# Exercise
Write only the number of lines below in which "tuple" occurs.

# Provided records
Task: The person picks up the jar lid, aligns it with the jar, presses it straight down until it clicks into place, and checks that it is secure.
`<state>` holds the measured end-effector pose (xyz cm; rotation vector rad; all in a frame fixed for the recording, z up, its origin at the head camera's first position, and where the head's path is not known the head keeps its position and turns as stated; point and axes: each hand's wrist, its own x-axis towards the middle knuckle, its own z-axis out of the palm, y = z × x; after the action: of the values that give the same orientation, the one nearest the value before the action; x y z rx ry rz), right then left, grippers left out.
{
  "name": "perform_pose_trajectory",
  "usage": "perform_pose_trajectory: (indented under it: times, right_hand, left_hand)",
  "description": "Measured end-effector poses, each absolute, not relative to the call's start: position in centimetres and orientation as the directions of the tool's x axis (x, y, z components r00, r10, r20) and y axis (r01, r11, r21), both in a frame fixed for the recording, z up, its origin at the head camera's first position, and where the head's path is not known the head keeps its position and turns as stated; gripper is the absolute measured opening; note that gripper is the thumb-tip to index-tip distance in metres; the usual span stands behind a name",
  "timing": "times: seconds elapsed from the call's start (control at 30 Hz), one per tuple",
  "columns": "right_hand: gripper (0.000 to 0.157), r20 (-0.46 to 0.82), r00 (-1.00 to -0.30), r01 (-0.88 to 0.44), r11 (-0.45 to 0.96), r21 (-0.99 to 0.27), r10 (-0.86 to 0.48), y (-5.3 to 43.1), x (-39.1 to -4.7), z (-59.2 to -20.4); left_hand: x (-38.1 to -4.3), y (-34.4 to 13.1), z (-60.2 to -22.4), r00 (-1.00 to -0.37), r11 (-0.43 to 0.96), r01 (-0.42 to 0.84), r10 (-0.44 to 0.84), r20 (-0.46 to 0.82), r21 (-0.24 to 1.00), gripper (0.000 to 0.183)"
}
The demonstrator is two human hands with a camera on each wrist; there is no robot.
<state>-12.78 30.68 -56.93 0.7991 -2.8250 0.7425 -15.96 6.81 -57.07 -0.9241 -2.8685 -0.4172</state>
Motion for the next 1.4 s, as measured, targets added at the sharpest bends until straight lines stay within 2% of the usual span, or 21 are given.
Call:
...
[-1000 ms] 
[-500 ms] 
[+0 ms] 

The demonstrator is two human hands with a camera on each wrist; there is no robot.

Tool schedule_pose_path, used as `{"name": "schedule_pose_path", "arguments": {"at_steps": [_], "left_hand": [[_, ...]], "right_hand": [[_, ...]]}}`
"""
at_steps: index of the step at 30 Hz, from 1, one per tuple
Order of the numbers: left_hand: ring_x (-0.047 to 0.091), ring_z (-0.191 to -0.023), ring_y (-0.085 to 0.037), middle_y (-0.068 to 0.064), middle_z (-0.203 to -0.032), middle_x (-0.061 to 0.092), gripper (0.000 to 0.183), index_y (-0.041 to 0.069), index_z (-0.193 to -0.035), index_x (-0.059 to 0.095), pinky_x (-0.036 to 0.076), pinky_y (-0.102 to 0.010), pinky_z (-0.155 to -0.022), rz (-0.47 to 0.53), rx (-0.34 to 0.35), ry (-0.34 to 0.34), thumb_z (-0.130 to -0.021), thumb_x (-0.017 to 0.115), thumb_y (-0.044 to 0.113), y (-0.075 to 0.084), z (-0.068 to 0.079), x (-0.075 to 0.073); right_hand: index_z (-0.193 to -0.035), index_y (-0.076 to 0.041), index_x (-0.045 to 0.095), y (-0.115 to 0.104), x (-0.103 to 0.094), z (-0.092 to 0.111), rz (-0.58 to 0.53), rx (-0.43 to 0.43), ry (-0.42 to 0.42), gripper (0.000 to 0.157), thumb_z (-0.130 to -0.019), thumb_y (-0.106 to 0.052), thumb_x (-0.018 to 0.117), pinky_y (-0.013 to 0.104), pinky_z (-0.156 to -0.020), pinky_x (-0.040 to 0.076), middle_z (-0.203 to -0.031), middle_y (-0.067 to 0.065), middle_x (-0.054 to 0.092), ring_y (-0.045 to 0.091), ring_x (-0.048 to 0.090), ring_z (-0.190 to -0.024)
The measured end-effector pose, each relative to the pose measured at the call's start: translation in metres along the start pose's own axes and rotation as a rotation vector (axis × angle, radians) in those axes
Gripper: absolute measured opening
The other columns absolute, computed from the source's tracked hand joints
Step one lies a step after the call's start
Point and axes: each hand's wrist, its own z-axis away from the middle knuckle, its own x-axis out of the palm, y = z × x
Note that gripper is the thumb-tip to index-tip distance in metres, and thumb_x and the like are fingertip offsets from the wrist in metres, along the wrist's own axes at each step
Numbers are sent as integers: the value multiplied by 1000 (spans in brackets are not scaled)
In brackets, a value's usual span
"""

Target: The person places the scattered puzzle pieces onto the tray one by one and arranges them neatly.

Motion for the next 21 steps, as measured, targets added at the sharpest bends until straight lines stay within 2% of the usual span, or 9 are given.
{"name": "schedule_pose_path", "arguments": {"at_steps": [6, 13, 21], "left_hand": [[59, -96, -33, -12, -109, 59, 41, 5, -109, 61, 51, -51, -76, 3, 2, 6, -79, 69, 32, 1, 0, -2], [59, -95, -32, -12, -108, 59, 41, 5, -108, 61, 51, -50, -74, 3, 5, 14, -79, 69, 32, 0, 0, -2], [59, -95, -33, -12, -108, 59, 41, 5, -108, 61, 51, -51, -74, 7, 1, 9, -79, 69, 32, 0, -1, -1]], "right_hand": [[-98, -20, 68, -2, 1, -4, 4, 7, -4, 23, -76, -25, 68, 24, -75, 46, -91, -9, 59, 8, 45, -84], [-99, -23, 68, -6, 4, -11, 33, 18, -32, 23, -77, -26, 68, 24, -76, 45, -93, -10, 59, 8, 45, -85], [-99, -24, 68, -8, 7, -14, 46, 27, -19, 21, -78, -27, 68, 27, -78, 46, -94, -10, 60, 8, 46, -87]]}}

# Exercise result
2